For twenty years I have worked on the seam between global technology and the Arab World — most days, explaining each to the other. It is a narrow place to stand and a useful one. The brands with the most to gain in the region often understand it the least, and the most interesting Arabic work rarely travels as far as it should. Most of what I do lives in that gap.
I learned its shape early. At Microsoft I began in Riyadh, leading digital marketing at the very start of the region's digital transition, then moved to Seattle to run SME partnerships on the Windows team in the United States. Two markets, back to back, running on entirely different assumptions — and the same lesson in both: a global technology company does not win a new market by arriving with answers. It wins by understanding the assumptions the market is already making.

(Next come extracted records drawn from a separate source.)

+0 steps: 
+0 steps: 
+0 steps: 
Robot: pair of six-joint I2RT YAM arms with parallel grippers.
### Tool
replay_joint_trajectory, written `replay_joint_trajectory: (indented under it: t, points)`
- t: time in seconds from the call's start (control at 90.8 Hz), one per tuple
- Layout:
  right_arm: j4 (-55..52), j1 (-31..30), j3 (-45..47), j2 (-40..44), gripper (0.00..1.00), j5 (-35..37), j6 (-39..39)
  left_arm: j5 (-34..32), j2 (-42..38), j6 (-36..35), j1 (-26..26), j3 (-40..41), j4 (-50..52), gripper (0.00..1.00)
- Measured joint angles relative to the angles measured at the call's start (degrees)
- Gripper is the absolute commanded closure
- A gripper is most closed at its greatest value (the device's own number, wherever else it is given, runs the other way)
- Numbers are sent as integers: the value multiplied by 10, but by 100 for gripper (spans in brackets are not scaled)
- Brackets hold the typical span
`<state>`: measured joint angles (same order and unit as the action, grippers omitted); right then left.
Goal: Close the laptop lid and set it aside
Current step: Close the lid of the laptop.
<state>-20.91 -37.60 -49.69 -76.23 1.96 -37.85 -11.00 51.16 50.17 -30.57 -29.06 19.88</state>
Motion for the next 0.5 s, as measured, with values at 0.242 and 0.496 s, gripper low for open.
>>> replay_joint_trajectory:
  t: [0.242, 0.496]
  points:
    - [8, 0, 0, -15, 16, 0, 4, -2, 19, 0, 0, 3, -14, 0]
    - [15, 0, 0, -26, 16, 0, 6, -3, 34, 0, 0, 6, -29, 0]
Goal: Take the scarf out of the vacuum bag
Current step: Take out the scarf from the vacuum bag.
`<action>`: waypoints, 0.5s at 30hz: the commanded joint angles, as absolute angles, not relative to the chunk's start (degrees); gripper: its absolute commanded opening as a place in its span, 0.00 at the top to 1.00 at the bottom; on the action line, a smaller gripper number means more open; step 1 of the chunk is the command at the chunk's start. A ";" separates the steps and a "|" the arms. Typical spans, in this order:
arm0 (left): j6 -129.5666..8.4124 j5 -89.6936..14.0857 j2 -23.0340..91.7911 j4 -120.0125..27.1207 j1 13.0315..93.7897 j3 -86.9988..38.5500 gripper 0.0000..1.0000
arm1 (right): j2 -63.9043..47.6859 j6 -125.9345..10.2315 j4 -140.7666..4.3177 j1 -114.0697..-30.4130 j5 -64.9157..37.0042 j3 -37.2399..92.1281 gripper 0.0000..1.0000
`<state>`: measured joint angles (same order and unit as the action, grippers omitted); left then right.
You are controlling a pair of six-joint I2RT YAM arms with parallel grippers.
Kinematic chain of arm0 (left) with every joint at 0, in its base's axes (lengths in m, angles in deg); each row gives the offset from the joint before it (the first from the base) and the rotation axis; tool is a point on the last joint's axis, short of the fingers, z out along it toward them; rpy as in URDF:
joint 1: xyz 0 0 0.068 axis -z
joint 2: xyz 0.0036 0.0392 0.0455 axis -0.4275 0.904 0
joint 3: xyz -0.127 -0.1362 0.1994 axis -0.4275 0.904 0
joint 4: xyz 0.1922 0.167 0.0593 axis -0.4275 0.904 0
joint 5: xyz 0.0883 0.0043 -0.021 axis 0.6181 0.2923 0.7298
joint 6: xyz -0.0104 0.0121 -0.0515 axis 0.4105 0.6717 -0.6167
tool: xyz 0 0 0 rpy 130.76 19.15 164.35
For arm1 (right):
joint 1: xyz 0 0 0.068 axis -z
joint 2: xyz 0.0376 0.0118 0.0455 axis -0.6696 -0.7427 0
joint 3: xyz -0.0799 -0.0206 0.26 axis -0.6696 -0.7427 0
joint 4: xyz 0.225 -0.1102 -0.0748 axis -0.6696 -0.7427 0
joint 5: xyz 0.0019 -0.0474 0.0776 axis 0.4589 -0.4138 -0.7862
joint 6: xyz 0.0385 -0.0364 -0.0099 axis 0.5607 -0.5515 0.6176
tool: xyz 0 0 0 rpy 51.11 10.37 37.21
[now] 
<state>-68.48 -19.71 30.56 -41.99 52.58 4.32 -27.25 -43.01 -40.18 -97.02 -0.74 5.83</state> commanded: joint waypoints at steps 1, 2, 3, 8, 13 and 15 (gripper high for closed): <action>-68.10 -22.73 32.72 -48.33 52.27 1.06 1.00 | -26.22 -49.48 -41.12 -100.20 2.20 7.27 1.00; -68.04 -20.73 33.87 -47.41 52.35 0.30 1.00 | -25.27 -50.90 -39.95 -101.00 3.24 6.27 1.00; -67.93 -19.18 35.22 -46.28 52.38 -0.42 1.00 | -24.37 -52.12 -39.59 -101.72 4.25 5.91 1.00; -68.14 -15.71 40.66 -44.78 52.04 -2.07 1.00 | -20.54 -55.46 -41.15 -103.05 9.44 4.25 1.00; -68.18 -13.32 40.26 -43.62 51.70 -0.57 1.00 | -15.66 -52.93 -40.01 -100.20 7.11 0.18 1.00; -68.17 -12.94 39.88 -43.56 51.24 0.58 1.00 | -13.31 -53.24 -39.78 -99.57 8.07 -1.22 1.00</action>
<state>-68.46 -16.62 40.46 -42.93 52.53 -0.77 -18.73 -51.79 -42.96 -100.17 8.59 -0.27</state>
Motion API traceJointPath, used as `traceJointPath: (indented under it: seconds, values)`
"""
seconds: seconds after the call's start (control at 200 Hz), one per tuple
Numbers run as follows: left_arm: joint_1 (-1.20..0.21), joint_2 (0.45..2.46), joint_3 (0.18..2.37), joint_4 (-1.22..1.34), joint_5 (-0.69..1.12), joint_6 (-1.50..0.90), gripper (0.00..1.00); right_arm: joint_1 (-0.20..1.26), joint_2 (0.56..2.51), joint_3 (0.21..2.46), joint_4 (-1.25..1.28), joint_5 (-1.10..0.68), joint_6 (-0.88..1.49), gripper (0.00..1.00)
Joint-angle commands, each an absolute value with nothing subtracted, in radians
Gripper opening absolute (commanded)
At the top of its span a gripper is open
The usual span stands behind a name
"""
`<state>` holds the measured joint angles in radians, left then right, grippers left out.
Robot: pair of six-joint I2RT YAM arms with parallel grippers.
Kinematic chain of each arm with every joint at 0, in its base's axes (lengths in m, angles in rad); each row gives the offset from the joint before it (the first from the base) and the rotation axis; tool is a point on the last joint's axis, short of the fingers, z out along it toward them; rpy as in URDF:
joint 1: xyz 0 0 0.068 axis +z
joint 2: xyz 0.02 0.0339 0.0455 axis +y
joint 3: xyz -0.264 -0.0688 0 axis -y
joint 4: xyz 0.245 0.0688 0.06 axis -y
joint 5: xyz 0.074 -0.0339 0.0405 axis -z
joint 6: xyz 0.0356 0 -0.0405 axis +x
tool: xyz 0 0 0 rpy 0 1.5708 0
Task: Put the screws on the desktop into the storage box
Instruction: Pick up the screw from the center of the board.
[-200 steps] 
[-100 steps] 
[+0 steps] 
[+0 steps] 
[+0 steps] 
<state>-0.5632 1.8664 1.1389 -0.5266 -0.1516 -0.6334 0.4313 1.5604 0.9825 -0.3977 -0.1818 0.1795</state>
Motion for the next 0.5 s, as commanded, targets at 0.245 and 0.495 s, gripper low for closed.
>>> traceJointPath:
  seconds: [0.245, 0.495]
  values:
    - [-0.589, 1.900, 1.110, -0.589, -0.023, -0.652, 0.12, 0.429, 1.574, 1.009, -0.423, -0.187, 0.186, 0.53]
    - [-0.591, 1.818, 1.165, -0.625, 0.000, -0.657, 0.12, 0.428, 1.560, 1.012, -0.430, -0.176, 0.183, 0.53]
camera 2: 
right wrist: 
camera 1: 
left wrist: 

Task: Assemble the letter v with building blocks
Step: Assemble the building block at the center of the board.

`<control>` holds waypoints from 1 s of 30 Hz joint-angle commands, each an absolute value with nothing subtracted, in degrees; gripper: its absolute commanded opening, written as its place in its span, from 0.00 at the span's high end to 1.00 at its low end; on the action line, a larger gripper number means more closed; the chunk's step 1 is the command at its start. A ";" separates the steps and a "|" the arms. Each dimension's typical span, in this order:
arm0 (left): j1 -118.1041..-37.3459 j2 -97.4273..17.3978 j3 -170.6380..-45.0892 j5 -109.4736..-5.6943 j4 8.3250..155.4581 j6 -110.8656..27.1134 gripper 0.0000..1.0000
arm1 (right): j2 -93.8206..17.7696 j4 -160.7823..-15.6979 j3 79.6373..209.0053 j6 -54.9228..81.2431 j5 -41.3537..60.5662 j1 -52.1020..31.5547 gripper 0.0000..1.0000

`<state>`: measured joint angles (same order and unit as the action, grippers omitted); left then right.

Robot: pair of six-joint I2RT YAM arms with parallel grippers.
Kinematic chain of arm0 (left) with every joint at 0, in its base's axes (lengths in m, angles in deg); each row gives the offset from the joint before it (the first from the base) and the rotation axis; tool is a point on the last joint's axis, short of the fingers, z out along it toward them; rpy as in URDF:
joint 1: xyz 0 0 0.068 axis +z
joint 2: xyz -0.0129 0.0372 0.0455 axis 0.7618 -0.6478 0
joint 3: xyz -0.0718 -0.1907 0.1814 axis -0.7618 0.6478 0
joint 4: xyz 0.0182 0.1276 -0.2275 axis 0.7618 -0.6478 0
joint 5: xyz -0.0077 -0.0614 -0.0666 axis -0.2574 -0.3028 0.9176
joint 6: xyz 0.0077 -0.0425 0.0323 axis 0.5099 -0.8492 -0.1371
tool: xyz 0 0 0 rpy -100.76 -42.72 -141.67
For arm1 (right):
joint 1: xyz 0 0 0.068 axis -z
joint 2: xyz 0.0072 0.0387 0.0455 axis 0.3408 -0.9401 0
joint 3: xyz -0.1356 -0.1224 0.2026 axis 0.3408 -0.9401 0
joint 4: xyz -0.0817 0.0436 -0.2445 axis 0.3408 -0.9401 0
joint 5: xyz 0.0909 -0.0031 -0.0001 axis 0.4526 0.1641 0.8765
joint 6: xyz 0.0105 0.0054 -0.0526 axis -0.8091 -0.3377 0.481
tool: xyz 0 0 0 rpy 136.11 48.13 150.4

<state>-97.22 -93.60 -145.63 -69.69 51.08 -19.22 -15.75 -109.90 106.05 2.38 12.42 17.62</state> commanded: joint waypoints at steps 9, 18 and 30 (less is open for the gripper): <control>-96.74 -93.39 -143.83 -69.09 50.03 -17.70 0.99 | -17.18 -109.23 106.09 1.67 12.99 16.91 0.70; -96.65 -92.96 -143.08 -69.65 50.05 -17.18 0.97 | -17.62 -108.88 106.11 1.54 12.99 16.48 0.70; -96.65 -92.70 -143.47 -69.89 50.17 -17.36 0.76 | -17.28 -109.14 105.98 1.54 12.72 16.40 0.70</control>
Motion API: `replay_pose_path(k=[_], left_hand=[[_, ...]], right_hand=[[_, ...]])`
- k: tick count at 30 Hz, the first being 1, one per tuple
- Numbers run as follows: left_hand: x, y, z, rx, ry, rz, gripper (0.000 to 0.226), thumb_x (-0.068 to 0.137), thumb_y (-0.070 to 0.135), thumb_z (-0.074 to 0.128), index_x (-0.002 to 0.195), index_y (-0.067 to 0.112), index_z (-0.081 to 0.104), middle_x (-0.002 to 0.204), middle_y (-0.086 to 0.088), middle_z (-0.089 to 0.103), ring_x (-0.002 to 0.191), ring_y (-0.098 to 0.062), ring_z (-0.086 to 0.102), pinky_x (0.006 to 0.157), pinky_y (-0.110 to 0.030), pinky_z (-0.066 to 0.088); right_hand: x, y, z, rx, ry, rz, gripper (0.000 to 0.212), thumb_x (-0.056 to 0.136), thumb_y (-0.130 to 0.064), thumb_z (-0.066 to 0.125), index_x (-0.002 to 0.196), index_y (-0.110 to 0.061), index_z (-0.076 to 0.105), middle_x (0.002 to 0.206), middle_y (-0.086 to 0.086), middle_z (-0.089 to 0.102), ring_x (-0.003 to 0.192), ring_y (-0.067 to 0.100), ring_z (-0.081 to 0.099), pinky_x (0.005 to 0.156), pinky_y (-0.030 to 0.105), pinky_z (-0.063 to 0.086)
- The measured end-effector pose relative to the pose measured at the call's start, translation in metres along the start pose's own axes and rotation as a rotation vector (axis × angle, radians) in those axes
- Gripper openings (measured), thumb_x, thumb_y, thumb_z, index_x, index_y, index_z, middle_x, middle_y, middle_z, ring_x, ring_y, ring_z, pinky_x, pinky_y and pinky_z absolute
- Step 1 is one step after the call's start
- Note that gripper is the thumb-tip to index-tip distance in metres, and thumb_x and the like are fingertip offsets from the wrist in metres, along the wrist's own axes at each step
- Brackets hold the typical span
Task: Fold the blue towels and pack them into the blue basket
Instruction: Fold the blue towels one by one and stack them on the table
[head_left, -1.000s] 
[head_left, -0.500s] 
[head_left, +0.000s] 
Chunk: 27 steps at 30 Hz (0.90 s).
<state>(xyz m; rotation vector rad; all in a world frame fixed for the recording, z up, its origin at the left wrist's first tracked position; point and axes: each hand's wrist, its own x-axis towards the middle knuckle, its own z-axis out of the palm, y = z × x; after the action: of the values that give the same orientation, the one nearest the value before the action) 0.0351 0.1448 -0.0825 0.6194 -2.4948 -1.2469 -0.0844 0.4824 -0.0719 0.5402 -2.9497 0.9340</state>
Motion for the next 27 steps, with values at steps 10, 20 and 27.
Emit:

At MBN that lesson turned practical. I was part of the generation that had to decide what digital publishing even looked like for Arabic-language media, with no playbook to import. So we wrote one — publishing social-first, using hashtags as structure rather than decoration, distributing across platforms at once instead of in sequence. What reads as obvious now was contested then. We were not really doing digital strategy; we were building the vocabulary of a new medium, in a language that had never had one.
At Twitter the question became scale. I led media and platform partnerships across the Arab World, worked through Europe and Southeast Asia, and represented the platform in Latin America. The work I am still best known for is the Ramadan campaign I conceived and led — technology meeting media at the scale of a region, and treating a moment of faith with the specificity it deserved rather than the generality it would have been easy to settle for.
And at Amazon I saw the far end of it: one of the most genuinely integrated digital organizations anywhere, where content, commerce, customer data, and distribution are actually one system rather than four that meet in a quarterly review. That gave me a precise, first-hand picture of what integration looks like at scale — which, it turns out, is mostly not a question of tools.